By Laura Loup
Happy Pride month! And happy release to book two of my favorite gaylien series, The Audacity by Laura Loup. I discovered this series last year and instantly fell in love with May and Xan, every day human turned rocket racer and blue-skinned Thuntian with a mysterious past turned I Love Lucy binge-watcher. Now the sequel is out, and it’s even more hilarious than the first.
Summary

May’s career as an interstellar rocket racer is just ramping up. She’s got a stunning ship, her best friend Xan for a co-pilot, and a rocket-full of winnings. But obscenely good luck can’t last forever, and May has been racing in a stolen ship. When Xan’s arrested by a tea-sipping, goddess-possessed pink robot for a crime he can’t bring himself to explain without baking analogies, May’s career is over. With the help of an adventure biologist and her freshly un-dead girlfriend, May and Xan must find a way to change the past before the goddess of Chaos squashes everything May loves.
Musings
There’s just so much to love about this series: anyone who’s a fan of Douglas Adams and the absurd of the cosmos will feel at home among these pages, laughing at the zany space adventures and the narrator’s deft turn of phase – and occasional meta joke. Book 2 does not disappoint: it’s got everything you love from the first book and is sure to make you roar with laughter.

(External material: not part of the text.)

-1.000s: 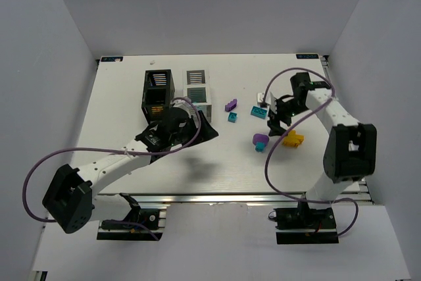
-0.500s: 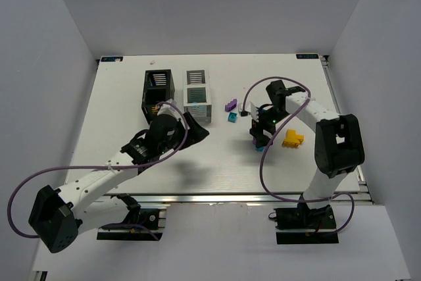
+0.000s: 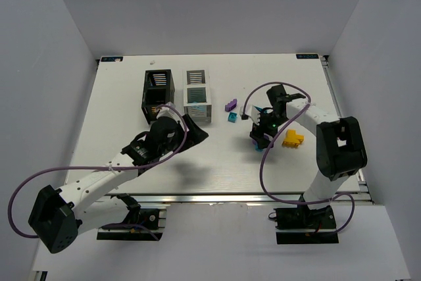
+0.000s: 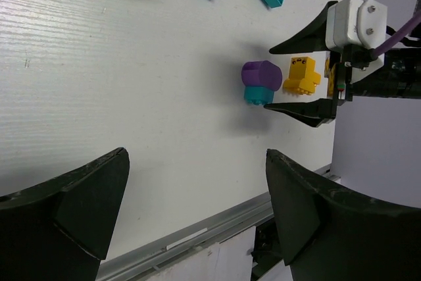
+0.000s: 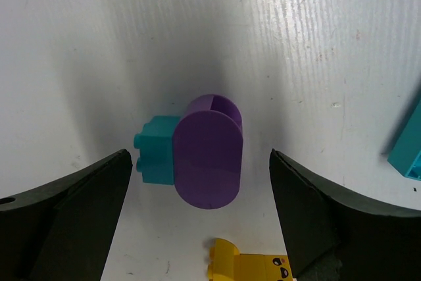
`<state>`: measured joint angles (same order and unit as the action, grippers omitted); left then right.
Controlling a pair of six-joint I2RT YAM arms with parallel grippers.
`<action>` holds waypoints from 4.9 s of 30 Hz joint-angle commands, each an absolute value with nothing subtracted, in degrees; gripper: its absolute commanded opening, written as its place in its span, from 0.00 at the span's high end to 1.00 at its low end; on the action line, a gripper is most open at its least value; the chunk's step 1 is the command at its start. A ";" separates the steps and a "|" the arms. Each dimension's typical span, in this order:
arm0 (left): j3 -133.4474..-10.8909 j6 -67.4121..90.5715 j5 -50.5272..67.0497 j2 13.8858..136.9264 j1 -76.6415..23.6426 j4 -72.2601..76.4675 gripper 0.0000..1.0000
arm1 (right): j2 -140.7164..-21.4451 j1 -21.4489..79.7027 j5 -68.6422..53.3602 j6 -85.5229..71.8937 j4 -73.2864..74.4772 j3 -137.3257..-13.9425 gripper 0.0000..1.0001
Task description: Sort the legos into containers by color
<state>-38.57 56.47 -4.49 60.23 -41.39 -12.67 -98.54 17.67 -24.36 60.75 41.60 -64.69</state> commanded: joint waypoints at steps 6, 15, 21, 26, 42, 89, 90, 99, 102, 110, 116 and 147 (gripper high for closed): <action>-37.71 58.27 -5.28 58.62 -41.66 -10.28 0.05 | -99.23 18.90 -21.80 56.87 36.92 -62.84 0.12; -36.56 59.59 -3.61 58.45 -41.66 -6.16 0.04 | -99.76 19.16 -21.36 55.37 37.44 -62.14 0.32; -35.60 60.12 -2.99 58.01 -41.66 -4.57 0.04 | -99.23 19.07 -22.93 55.98 39.63 -62.58 0.49; -35.16 60.38 -2.73 57.39 -41.66 -4.31 0.04 | -99.75 19.16 -26.27 55.90 44.20 -65.73 0.80; -33.22 61.26 8.06 59.15 -41.66 9.99 0.04 | -100.19 19.07 -50.41 48.70 58.70 -81.72 1.00; -43.94 64.86 24.34 83.76 -41.57 30.15 0.55 | -95.27 27.07 -56.87 55.81 61.00 -83.76 0.98; -44.03 64.78 24.52 83.85 -41.66 30.06 0.59 | -95.36 26.98 -56.78 55.55 60.82 -83.76 0.98; -44.03 64.78 25.93 83.41 -41.66 29.71 0.92 | -95.63 27.16 -56.60 55.81 60.82 -83.85 0.42; -43.86 63.90 24.71 82.18 -41.66 28.39 0.97 | -95.63 27.16 -56.60 56.69 61.17 -83.58 0.11; -42.54 60.74 20.48 76.48 -40.78 21.46 1.00 | -93.70 26.63 -53.00 50.20 54.68 -80.52 0.11; -41.40 55.47 13.20 70.93 -39.47 9.77 1.00 | -89.48 25.31 -49.66 50.79 50.54 -79.02 0.11; -35.77 49.48 -6.15 47.29 -39.11 21.44 1.00 | -74.27 34.00 -53.79 8.19 10.91 -60.38 0.35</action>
<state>-36.12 49.19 -5.19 47.64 -39.42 15.40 -74.24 31.97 -51.62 17.63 16.12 -59.02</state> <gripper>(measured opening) 0.463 0.646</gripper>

But the series has so much heart, too. The developing relationship between Xan and May isn’t one you see often (if at all), where May is openly Asexual/Aromantic while Xan is on the other side of the spectrum. Are they a couple, or a couple of besties? It doesn’t seem to matter to them. They are fully loving and supportive of each other which only makes me love them more.
We also meet Xan’s sister, Aimz, a hilarious StarTaxi driver who’s rather miffed her brother hasn’t been around for a millenia. Xan’s past is coming to bite him in the rear – we finally learn how he acquired the Audacity, and what happened to planet Thunt. It’s not pretty. Loup somehow manages to balance absurdity and a deep examination of mental illness as a result of trauma in the same go, which is difficult to achieve and amazing to read.
Tie this all together with a planet-saving-or-destroying adventure, a mad goddess enraged from the last book, a reanimated corpse, busted translators, and revealing swimwear, and you’ve got a wonderful book to devour. I can’t wait for book three!